Jadi, pertama kali yang harus dilakukan oleh orang yang ingin berhasil mengenal Islam adalah tazkiyatun nafs (membersihkan hati), berfikir obyektif dan terbuka. Melihat ke langit (Allah Subhanahu wa-ta’ala (سبحانه و تعالى‎)), ke tengah (ayat diri sendiri) dan ke bawah (alam dan seisinya dan tempat kembali manusia). Lahirlah kesadaran transedental.

Jika hati kita belum bisa disterilkan dari kepentingan hawa nafsu, dunia, dan kekuasaan, maka mustahil Islam bisa kita serap dan kita nikmati secara baik. Islam yang bisa dijadikan pencegah dari perbuatan fahsya dan mungkar. Bukan sekedar Islam sebagai pencuci dosa.

Bangsa kita yang mayoritas Muslim, tapi buktinya masih banyak melakukan korupsi. Karena ajaran Islam hanya dijadikan penebus dosa sebagaimana agama lain. Dari sini sesungguhnya sudah cukup memadai mutu keislaman kita. Sesungguhnya mencegah lebih baik daripada mengobati (al wiqayatu khoirun minal ‘ilaj).

Bahaya laten thagha’ akan berakibat fatal dan krusial. Yaitu membatalkan keislaman kita. Penyakit thagha’ melahirkan tiga kejahatan yang menjadi pemicu penyimpangan manusia sepanjang sejarah. Yaitu, sombong yang diwariskan oleh iblis, serakah (thama’) yang ditularkan oleh Adam as dan hasud yang diwariskan oleh Qabil.

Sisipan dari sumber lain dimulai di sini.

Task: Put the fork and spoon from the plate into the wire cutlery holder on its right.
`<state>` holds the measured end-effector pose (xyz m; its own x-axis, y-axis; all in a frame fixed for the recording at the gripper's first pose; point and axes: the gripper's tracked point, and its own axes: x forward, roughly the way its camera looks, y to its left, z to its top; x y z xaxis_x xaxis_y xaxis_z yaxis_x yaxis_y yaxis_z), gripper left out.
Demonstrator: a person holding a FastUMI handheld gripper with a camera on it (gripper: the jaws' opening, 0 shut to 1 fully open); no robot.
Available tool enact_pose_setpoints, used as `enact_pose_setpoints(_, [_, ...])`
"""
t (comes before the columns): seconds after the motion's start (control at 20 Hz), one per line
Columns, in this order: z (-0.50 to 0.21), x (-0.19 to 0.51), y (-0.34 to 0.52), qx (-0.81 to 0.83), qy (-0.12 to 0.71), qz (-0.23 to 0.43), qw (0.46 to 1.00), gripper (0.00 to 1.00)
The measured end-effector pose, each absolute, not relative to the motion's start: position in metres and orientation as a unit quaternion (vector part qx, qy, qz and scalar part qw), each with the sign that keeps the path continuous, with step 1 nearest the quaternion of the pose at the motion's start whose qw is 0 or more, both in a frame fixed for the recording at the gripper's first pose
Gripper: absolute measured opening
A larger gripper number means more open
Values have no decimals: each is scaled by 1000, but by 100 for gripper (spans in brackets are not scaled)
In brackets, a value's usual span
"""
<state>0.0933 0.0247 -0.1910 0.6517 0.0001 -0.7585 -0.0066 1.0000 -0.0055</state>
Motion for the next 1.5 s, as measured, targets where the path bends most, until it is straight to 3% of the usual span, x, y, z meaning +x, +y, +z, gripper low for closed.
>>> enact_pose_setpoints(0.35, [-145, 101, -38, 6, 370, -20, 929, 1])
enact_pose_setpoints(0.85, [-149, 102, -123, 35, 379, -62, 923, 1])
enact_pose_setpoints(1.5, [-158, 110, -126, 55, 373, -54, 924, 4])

Thagha’ dan iman akan terus berhadap-hadapan sampai hari kiamat. Kebenaran dan kebatilan, keimanan dan kemusyrikan, al Haqq wal Batil, tidak akan bisa dipertemukan sepanjang sejarah peradaban manusia. Buah dari terkikisnya thagha’ akan mendidik manusia untuk memiliki sikap tawadhu. Rendah hati, selalu memerlukan bimbingan wahyu.

Kedua: Kokohnya Keimanan kepada Allah Subhanahu wa-ta’ala

Sasaran al-Quran adalah orang-orang yang beriman. Unsur yang paling mulia pada dirinya adalah hatinya. Hatinya steril dari virus kemusyrikan. Sekalipun tinggi kualitas keilmuan, peradaban manusia, ketika berinteraksi dengan al-Quran dengan memaksakan pemahamannya atau menyimpan niat yang buruk, al-Quran yang demikian terang, menjadi kabur. Jadi, iman adalah modal utama dan pertama untuk At-Ta’amul ma’a Al-Quran.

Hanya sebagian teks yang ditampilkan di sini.